Around 90 percent of all living species disappeared then, in what scientists have called "The Great Dying."
Algeo and colleagues have spent much of the past decade investigating the chemical evidence buried in rocks formed during this major extinction.
The world revealed by their research is a devastated landscape, barren of vegetation and scarred by erosion from showers of acid rain, huge "dead zones" in the oceans, and runaway greenhouse warming leading to sizzling temperatures.
The evidence that Algeo and his colleagues are looking at points to massive volcanism in Siberia as a factor.
"The scientists relate this extinction to Siberian Traps volcanic eruptions, which likely first affected boreal life through toxic gas and ashes," said H. Richard Lane, program director in the National Science Foundation's (NSF) Division of Earth Sciences, which funded the research.
The Siberian Traps form a large region of volcanic rock in Siberia. The massive eruptive event which formed the traps, one of the largest known volcanic events of the last 500 million years of Earth's geologic history, continued for a million years and spanned the Permian-Triassic boundary.
The term "traps" is derived from the Swedish word for stairs -- trappa, or trapp -- referring to the step-like hills that form the landscape of the region.
A large portion of western Siberia reveals volcanic deposits up to five kilometers (three miles) thick, covering an area equivalent to the continental United States. The lava flowed where life was most endangered, through a large coal deposit.
"The eruption released lots of methane when it burned through the coal," Algeo said. "Methane is 30 times more effective as a greenhouse gas than carbon dioxide.
"We're not sure how long the greenhouse effect lasted, but it seems to have been tens or hundreds of thousands of years."
Much of the evidence was washed into the ocean, and Algeo and his colleagues look for it among fossilized marine deposits.
Previous investigations have focused on deposits created by a now vanished ocean known as Tethys, a precursor to the Indian Ocean. Those deposits, in South China particularly, record a sudden extinction at the end of the Permian.
"In shallow marine deposits, the latest Permian mass extinction was generally abrupt," Algeo said. "Based on such observations, it has been widely inferred that the extinction was a globally synchronous event."
Recent studies are starting to challenge that view.
Algeo and co-authors focused on rock layers at West Blind Fiord on Ellesmere Island in the Canadian Arctic.
That location, at the end of the Permian, would have been much closer to the Siberian volcanoes than sites in South China.

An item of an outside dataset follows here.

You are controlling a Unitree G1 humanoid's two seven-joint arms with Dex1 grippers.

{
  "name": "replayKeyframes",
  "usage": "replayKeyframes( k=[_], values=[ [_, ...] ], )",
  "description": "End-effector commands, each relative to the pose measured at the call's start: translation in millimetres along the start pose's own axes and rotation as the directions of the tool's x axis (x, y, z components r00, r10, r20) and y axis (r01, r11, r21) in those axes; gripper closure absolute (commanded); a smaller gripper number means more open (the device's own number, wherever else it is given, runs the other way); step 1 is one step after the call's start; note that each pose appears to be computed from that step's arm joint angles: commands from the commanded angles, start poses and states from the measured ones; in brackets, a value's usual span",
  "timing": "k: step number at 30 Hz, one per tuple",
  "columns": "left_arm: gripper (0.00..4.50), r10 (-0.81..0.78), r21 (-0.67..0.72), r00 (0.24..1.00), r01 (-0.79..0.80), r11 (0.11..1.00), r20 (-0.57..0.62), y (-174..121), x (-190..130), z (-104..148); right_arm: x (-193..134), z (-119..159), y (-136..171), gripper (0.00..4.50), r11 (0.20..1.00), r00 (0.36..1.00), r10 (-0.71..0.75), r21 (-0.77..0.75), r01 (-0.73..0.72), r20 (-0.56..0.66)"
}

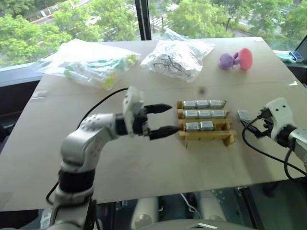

The Canadian sedimentary rock layers are 24 meters (almost 80 feet) thick and cross the Permian-Triassic boundary, including the latest Permian mass extinction horizon.
The investigators looked at how the type of rock changed from the bottom to the top. They looked at the chemistry of the rocks and at the fossils contained in the rocks.
They discovered a total die-off of siliceous sponges about 100,000 years earlier than the marine mass extinction event recorded at Tethyan sites.
What appears to have happened, according to Algeo and his colleagues, is that the effects of early Siberian volcanic activity, such as toxic gases and ash, were confined to the northern latitudes.
Only after the eruptions were in full swing did the effects reach the tropical latitudes of the Tethys Ocean.
The research was also supported by the Canadian Natural Sciences and Engineering Research Council and the National Aeronautics and Space Administration Exobiology Program.
In addition to Algeo, co-authors of the paper are: Charles Henderson, University of Calgary; Brooks Ellwood, Louisiana State University; Harry Rowe, University of Texas at Arlington; Erika Elswick, Indiana University, Bloomington; Steven Bates and Timothy Lyons, University of California, Riverside; James Hower, University of Kentucky; Christina Smith and Barry Maynard, University of Cincinnati; Lindsay Hays and Roger Summons, Massachusetts Institute of Technology; James Fulton, Woods Hole Oceanographic Institution; and Katherine Freeman, Pennsylvania State University.